Peter Roskam: Tax Reform‏

From the office of Rep. Peter Roskam (R, Illinois 6th District)…

It’s been a busy and exciting last week for Congressman Roskam. On Thursday, he spoke about the future of comprehensive pro-growth tax reform at National Journal’s Tax Reform Summit with Sen. Ron Wyden (D-OR).

ROSKAM: “…you can’t defend the status-quo. It doesn’t make any sense to defend elements within our own tax code that lock capital overseas. We want the United States to be the place where research and development facilities are growing…”

Also, last week, the Washington Post wrote a profile about Rep. Roskam’s role in Congress. You can read excerpts from the profile below, or read the entire article by clicking here.

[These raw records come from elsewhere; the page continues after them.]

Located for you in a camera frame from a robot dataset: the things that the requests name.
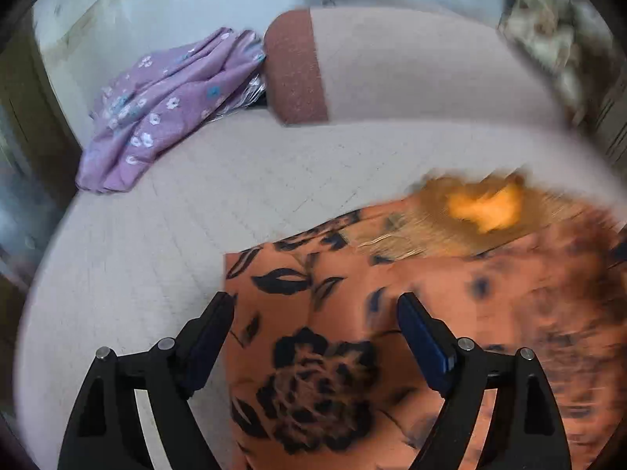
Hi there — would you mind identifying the purple floral cloth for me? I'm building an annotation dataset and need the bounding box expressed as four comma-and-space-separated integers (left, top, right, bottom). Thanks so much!
76, 27, 268, 194

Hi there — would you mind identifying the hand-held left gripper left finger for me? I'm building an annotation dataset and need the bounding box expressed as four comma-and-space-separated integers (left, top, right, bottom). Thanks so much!
58, 291, 236, 470

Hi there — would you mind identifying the wooden door with glass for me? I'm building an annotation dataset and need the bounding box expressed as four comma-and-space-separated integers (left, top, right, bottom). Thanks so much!
0, 24, 84, 304

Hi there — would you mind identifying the cream floral blanket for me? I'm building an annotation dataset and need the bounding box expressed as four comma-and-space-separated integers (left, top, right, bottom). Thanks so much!
497, 0, 613, 128

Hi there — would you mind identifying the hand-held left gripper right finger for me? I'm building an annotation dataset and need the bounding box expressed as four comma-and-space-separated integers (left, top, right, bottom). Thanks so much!
396, 292, 573, 470

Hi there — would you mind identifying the orange black floral garment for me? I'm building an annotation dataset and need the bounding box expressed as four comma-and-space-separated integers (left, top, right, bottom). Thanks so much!
224, 169, 627, 470

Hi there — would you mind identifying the clear plastic bag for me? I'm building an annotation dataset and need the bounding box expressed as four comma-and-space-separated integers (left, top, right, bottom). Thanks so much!
201, 72, 269, 119

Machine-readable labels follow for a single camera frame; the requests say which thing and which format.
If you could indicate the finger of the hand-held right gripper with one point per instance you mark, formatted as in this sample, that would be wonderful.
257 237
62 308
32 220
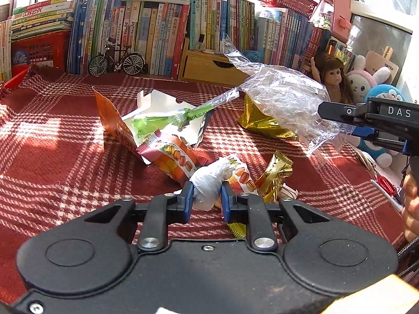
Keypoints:
340 112
363 132

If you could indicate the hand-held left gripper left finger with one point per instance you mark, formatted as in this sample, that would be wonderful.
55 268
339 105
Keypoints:
187 201

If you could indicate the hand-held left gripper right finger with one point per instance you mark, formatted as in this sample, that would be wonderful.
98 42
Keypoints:
226 202

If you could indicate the white tissue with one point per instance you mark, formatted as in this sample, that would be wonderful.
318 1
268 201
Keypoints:
208 183

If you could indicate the large macaron print wrapper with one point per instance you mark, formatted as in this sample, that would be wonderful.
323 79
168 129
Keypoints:
173 157

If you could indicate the gold candy wrapper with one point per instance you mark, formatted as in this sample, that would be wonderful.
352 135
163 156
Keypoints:
273 173

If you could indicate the clear plastic bag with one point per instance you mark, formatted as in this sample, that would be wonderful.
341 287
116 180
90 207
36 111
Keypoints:
281 91

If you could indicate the gold foil bag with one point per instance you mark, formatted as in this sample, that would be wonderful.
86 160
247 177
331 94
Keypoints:
262 127

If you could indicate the green clear plastic wrapper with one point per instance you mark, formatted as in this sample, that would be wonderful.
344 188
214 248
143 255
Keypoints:
154 122

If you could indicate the orange and white paper carton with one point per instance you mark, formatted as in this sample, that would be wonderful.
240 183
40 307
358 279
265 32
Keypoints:
111 117

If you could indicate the person's right hand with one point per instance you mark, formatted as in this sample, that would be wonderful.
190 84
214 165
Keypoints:
411 202

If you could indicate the blue cat plush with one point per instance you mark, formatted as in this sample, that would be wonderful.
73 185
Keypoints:
388 93

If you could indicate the white rabbit plush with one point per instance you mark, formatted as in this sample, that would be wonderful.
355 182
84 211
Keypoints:
360 86

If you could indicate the brown haired doll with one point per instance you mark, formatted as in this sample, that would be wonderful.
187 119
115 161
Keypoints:
334 75

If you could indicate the brown card with wooden clip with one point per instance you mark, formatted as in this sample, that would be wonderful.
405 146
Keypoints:
379 62

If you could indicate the red scissors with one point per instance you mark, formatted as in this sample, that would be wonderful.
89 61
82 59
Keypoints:
388 184

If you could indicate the white pen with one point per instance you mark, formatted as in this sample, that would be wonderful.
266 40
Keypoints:
388 198

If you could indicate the pink clear plastic case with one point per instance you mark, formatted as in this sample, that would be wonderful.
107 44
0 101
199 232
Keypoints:
340 6

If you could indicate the red plaid blanket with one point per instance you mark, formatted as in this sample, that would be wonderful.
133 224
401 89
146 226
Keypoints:
65 170

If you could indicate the wooden drawer box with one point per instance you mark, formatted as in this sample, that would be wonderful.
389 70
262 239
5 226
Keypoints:
209 68

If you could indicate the miniature bicycle model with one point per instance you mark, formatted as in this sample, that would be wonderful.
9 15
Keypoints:
115 66

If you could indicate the row of upright books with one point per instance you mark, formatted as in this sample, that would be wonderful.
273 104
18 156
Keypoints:
157 32

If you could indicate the red plastic crate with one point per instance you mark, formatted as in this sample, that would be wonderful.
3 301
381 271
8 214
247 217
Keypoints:
42 50

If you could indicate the stack of flat books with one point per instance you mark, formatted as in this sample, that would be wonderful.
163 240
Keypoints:
42 14

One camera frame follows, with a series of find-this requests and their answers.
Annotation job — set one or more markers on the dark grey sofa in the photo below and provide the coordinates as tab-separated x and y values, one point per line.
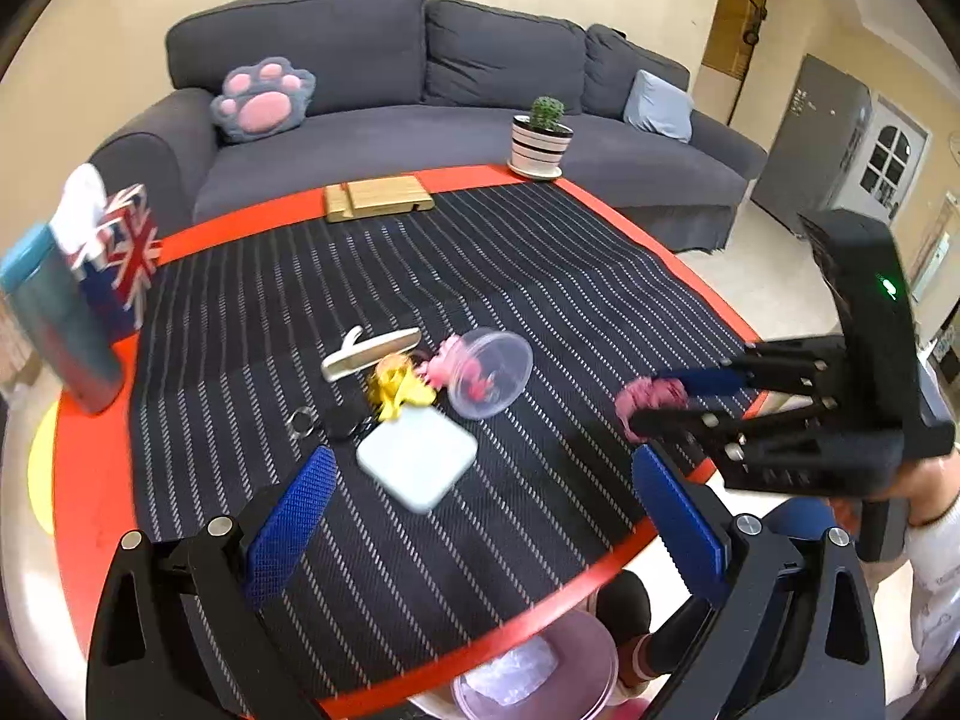
450	142

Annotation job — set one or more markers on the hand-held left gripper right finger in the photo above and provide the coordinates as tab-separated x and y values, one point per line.
679	517

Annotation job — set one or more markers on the clear round plastic lid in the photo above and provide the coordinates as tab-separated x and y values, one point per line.
502	360

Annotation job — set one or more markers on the pale square box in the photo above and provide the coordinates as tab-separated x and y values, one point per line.
416	461

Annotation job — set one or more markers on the grey door panel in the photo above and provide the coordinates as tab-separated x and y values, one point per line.
814	142

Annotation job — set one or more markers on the teal thermos bottle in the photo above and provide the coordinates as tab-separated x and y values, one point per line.
64	330

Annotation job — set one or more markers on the light blue cushion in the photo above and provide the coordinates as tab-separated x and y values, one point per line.
658	106

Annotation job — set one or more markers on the person's right hand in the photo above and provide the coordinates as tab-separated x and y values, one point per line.
930	480

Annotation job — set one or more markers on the cactus in striped pot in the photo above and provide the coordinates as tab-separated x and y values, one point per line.
540	142

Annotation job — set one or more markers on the white windowed door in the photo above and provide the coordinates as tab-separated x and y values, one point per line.
889	157

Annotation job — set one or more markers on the small pink toy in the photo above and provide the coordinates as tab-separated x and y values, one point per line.
442	364

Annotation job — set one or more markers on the flag print tissue box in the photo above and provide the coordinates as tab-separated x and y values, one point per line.
120	262

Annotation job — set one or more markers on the black striped table mat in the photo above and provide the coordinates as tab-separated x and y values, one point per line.
525	277

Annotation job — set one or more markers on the red table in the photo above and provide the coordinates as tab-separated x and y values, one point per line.
90	480

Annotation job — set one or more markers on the white plastic clip tool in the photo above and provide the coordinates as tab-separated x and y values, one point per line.
367	356

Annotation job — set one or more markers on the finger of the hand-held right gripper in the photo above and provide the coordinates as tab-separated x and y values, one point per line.
712	381
675	424

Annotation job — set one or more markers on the pink fluffy scrunchie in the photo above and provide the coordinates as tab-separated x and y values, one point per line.
645	394

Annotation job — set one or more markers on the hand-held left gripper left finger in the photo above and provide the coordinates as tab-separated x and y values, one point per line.
289	517

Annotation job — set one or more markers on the yellow small toy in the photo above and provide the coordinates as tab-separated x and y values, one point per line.
397	390

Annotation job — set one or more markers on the person's right shoe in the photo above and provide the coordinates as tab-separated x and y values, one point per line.
622	600

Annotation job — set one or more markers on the crumpled clear plastic bag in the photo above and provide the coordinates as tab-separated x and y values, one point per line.
514	675

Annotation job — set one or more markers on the wooden doorway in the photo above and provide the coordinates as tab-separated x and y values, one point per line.
735	30

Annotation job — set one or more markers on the grey pink paw cushion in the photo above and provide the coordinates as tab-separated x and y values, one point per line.
262	101

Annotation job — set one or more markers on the pink round waste bin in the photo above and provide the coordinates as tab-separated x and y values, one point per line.
577	652

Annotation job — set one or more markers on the wooden phone stand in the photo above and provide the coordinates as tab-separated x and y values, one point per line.
379	199

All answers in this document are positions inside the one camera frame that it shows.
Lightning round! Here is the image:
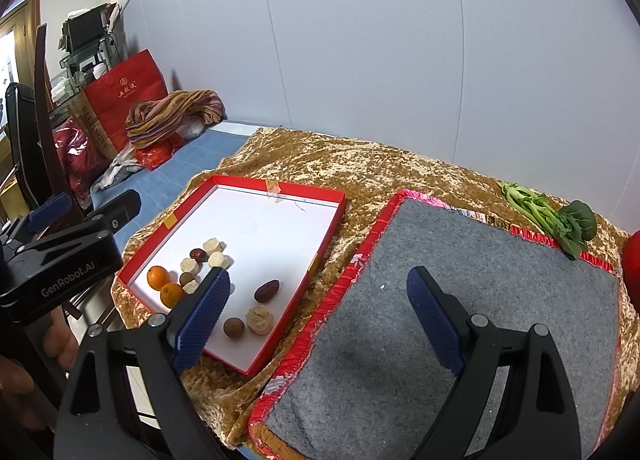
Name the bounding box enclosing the person's left hand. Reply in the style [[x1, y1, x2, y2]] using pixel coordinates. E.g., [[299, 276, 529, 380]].
[[0, 307, 81, 433]]

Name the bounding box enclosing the grey felt mat red border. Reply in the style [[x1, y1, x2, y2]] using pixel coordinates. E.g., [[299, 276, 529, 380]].
[[248, 189, 622, 460]]

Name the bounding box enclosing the white crumpled cloth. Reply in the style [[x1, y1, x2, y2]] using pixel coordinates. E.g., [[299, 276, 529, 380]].
[[90, 150, 146, 191]]

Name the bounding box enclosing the red box white inside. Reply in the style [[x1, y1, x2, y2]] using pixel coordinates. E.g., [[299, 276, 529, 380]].
[[116, 174, 347, 377]]

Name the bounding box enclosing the green bok choy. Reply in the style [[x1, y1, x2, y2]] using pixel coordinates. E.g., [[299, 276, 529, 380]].
[[501, 182, 598, 261]]

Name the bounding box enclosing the red crumpled plastic bag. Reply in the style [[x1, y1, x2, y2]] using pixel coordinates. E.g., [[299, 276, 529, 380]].
[[135, 137, 183, 171]]

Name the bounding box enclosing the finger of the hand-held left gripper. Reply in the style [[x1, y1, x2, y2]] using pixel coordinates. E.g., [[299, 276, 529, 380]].
[[75, 189, 142, 241], [20, 192, 73, 241]]

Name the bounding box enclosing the large red date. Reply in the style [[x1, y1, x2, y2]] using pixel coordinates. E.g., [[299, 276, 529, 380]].
[[254, 279, 281, 304]]

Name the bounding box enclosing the black office chair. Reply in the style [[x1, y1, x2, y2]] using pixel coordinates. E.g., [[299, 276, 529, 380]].
[[4, 82, 41, 211]]

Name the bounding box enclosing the orange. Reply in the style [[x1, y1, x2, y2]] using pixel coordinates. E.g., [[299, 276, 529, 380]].
[[147, 265, 171, 290], [160, 282, 186, 310]]

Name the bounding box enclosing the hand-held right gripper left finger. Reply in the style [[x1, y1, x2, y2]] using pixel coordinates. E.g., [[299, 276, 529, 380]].
[[52, 267, 232, 460]]

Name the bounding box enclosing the metal storage rack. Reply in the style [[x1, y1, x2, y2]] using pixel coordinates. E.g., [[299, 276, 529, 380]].
[[50, 2, 126, 106]]

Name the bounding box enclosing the gold velvet cloth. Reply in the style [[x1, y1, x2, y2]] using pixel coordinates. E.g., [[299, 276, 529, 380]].
[[110, 127, 633, 451]]

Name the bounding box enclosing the red velvet cushion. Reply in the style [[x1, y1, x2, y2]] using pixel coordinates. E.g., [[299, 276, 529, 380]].
[[622, 231, 640, 313]]

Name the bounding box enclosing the dark red plastic bag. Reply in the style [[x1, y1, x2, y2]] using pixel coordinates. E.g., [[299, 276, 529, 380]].
[[54, 122, 108, 196]]

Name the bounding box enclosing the beige lumpy ball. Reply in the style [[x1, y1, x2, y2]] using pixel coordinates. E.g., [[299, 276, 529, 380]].
[[246, 305, 273, 336]]

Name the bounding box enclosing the blue bed sheet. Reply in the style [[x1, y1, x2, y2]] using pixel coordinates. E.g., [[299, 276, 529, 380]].
[[90, 122, 261, 236]]

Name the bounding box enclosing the dark wooden chair frame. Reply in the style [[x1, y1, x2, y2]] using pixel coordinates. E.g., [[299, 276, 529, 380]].
[[34, 22, 83, 221]]

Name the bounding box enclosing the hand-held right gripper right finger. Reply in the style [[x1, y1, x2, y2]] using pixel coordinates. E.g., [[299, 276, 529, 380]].
[[406, 266, 583, 460]]

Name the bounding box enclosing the striped knitted cloth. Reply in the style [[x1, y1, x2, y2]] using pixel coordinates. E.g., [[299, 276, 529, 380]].
[[125, 89, 227, 150]]

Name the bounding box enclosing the red paper shopping bag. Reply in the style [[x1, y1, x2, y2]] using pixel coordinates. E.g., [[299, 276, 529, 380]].
[[84, 49, 169, 153]]

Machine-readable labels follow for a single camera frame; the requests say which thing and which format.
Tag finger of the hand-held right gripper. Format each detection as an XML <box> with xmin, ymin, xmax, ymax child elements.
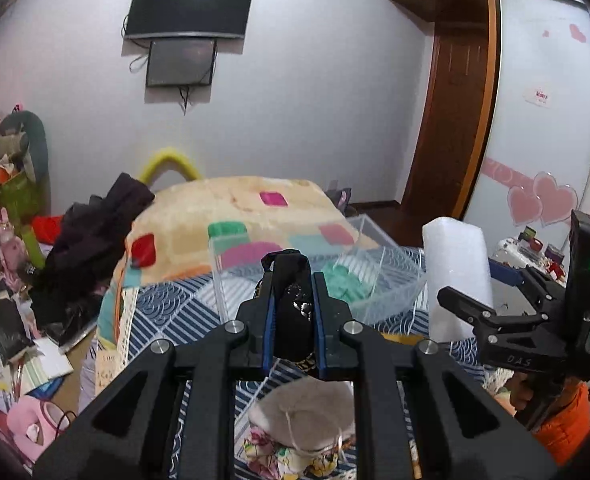
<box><xmin>437</xmin><ymin>286</ymin><xmax>500</xmax><ymax>333</ymax></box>
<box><xmin>489</xmin><ymin>257</ymin><xmax>568</xmax><ymax>311</ymax></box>

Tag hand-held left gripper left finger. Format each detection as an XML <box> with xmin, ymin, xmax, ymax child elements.
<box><xmin>32</xmin><ymin>269</ymin><xmax>276</xmax><ymax>480</ymax></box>

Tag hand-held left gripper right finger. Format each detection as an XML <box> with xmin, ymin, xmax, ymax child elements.
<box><xmin>312</xmin><ymin>272</ymin><xmax>558</xmax><ymax>480</ymax></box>

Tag black sock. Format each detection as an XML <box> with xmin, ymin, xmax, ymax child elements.
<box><xmin>261</xmin><ymin>249</ymin><xmax>320</xmax><ymax>372</ymax></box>

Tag white foam block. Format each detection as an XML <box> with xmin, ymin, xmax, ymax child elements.
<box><xmin>421</xmin><ymin>216</ymin><xmax>496</xmax><ymax>343</ymax></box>

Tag clear plastic box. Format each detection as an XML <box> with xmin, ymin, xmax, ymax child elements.
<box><xmin>208</xmin><ymin>214</ymin><xmax>428</xmax><ymax>326</ymax></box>

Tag person's right forearm orange sleeve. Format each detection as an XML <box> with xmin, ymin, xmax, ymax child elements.
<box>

The man just below Cantor and McCarthy on the leadership ladder, House Chief Deputy Whip Peter Roskam (Ill.), is a few years older, less well-known and has no intention of writing a book anytime soon.

But while Roskam earns less ink than his colleagues, he serves as a calming, drama-free influence at the leadership table, and in those sometimes tense meetings where rank-and-file lawmakers are persuaded to vote with the team.

“Roskam, 50, is prominent in the media back home in Chicago — he sometimes serves as a guest host on a major Windy City conservative radio station. In Washington, he is active on the Ways and Means Committee, pushing one bill to permanently cap tax rates on capital gains and dividends and soon to unveil another that would root out waste and fraud in the Medicare program.

As chief deputy whip — an unelected but important slot in the leadership hierarchy — Roskam does most of his work behind closed doors. He likens his job to that of “a listener in chief.”

While Roskam is respected, he is not seen as anyone’s rival. Neither McCarthy nor the leaders above him lie awake at night worrying that Roskam is plotting to steal their jobs.

“He just has a really nice way about him that’s non-threatening,” said Rep. Patrick J. Tiberi (R-Ohio), who is close to Roskam.

Another friend, Rep. Mario Diaz-Balart (R-Fla.), attributed the lack of intrigue surrounding Roskam to the fact that “everybody trusts him.”

“You meet people up here where you wonder if they have a hidden agenda,” Diaz-Balart said. “Roskam’s a guy — you know where he stands.”